Aim of the task:
Retype exactly the lines below, beginning with the first and ending with the line where "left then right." appears.

(Stored entries)
________________________________________
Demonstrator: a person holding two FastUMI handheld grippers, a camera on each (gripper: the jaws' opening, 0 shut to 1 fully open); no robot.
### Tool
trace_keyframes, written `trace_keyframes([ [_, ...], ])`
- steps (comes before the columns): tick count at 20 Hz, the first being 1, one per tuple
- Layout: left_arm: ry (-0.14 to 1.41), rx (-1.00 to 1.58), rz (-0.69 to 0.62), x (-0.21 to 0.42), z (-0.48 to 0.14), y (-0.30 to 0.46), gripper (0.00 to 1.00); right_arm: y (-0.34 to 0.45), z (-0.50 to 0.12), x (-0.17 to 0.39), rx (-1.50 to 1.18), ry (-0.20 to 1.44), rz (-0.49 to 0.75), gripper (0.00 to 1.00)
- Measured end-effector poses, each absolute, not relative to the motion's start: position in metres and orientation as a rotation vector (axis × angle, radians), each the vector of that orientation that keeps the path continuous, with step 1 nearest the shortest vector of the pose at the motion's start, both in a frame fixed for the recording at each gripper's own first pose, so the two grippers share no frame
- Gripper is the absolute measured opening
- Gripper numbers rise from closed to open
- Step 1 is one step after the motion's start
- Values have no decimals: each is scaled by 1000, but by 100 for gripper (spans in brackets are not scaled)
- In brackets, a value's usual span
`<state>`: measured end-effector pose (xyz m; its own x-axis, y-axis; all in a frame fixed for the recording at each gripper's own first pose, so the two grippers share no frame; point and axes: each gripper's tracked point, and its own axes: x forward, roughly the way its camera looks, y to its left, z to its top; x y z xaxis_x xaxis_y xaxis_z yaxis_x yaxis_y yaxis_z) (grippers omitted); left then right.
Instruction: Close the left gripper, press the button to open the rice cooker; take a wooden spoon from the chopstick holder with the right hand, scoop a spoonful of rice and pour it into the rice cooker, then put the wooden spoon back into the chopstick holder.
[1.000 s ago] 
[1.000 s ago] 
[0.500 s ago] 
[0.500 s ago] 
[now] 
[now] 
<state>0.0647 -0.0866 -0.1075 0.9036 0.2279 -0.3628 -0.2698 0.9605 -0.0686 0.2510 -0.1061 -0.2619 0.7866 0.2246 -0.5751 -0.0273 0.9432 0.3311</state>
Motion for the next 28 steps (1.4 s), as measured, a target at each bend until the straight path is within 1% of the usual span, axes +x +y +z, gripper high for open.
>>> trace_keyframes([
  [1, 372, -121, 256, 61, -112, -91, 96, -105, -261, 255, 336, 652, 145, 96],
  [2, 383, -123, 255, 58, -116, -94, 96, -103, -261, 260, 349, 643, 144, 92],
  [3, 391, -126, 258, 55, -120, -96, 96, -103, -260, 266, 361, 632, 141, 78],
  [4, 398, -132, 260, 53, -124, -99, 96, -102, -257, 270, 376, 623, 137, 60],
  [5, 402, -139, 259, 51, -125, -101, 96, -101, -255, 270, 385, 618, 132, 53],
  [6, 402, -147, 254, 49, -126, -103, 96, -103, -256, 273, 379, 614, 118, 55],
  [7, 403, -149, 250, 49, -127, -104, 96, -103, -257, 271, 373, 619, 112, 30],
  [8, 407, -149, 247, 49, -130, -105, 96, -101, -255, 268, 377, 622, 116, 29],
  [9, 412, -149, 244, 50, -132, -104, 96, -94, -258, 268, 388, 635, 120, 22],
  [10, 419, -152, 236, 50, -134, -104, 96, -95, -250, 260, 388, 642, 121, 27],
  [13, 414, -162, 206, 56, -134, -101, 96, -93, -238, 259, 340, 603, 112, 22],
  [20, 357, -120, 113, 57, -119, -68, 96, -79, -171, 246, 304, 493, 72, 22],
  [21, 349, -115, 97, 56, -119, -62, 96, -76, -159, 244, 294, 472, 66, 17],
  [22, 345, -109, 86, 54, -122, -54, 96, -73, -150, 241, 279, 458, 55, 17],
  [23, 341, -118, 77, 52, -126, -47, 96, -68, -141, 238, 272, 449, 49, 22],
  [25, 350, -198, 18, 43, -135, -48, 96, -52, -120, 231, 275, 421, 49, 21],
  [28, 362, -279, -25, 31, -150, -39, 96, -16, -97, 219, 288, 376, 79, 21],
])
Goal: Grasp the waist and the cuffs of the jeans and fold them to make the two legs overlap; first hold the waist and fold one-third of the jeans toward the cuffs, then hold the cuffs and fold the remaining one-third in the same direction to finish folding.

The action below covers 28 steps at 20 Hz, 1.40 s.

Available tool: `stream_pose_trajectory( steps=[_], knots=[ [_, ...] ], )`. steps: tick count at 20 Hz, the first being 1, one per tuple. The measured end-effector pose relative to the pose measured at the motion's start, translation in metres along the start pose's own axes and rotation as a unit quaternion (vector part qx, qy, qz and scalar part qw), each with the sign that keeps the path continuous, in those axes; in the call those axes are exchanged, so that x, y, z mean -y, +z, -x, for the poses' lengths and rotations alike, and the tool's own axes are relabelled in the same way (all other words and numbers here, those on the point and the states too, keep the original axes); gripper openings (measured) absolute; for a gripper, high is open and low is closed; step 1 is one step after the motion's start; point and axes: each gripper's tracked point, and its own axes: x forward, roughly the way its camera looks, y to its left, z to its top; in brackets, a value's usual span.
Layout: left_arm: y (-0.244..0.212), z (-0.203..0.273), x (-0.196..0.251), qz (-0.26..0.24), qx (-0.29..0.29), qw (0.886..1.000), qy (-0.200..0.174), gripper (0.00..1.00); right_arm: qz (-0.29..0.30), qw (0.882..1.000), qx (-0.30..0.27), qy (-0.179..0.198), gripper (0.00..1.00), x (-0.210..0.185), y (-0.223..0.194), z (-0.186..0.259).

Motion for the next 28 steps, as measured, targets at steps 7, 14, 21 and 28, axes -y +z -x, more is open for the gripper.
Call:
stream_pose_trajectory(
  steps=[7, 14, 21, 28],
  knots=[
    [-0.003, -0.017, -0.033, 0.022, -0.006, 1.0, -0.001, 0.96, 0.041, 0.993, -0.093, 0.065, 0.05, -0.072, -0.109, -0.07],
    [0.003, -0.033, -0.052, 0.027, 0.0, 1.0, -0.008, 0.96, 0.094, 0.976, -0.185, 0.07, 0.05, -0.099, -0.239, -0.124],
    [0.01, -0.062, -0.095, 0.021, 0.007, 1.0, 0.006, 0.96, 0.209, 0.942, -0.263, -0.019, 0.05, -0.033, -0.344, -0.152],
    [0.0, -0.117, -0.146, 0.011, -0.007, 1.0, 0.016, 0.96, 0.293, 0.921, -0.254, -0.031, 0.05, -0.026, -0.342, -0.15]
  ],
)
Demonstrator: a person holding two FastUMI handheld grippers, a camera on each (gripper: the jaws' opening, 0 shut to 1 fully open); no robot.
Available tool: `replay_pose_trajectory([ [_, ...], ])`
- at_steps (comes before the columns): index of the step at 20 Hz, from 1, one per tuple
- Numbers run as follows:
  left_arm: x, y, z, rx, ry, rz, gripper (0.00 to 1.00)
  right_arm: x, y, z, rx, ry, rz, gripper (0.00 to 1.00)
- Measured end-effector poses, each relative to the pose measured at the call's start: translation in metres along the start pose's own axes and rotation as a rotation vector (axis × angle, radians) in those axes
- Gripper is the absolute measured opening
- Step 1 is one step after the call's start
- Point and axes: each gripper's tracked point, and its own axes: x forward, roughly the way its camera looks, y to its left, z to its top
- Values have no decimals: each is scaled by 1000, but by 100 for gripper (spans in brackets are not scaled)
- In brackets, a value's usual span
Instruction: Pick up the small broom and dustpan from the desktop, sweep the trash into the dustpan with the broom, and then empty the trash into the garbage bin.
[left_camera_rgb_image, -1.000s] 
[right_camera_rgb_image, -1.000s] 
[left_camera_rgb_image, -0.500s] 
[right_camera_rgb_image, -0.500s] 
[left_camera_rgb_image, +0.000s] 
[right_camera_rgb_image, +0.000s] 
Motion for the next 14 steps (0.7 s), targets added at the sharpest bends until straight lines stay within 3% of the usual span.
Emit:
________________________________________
Solution to this problem:
Demonstrator: a person holding two FastUMI handheld grippers, a camera on each (gripper: the jaws' opening, 0 shut to 1 fully open); no robot.
### Tool
trace_keyframes, written `trace_keyframes([ [_, ...], ])`
- steps (comes before the columns): tick count at 20 Hz, the first being 1, one per tuple
- Layout: left_arm: ry (-0.14 to 1.41), rx (-1.00 to 1.58), rz (-0.69 to 0.62), x (-0.21 to 0.42), z (-0.48 to 0.14), y (-0.30 to 0.46), gripper (0.00 to 1.00); right_arm: y (-0.34 to 0.45), z (-0.50 to 0.12), x (-0.17 to 0.39), rx (-1.50 to 1.18), ry (-0.20 to 1.44), rz (-0.49 to 0.75), gripper (0.00 to 1.00)
- Measured end-effector poses, each absolute, not relative to the motion's start: position in metres and orientation as a rotation vector (axis × angle, radians), each the vector of that orientation that keeps the path continuous, with step 1 nearest the shortest vector of the pose at the motion's start, both in a frame fixed for the recording at each gripper's own first pose, so the two grippers share no frame
- Gripper is the absolute measured opening
- Gripper numbers rise from closed to open
- Step 1 is one step after the motion's start
- Values have no decimals: each is scaled by 1000, but by 100 for gripper (spans in brackets are not scaled)
- In brackets, a value's usual span
`<state>`: measured end-effector pose (xyz m; its own x-axis, y-axis; all in a frame fixed for the recording at each gripper's own first pose, so the two grippers share no frame; point and axes: each gripper's tracked point, and its own axes: x forward, roughly the way its camera looks, y to its left, z to its top; x y z xaxis_x xaxis_y xaxis_z yaxis_x yaxis_y yaxis_z) (grippers omitted); left then right.

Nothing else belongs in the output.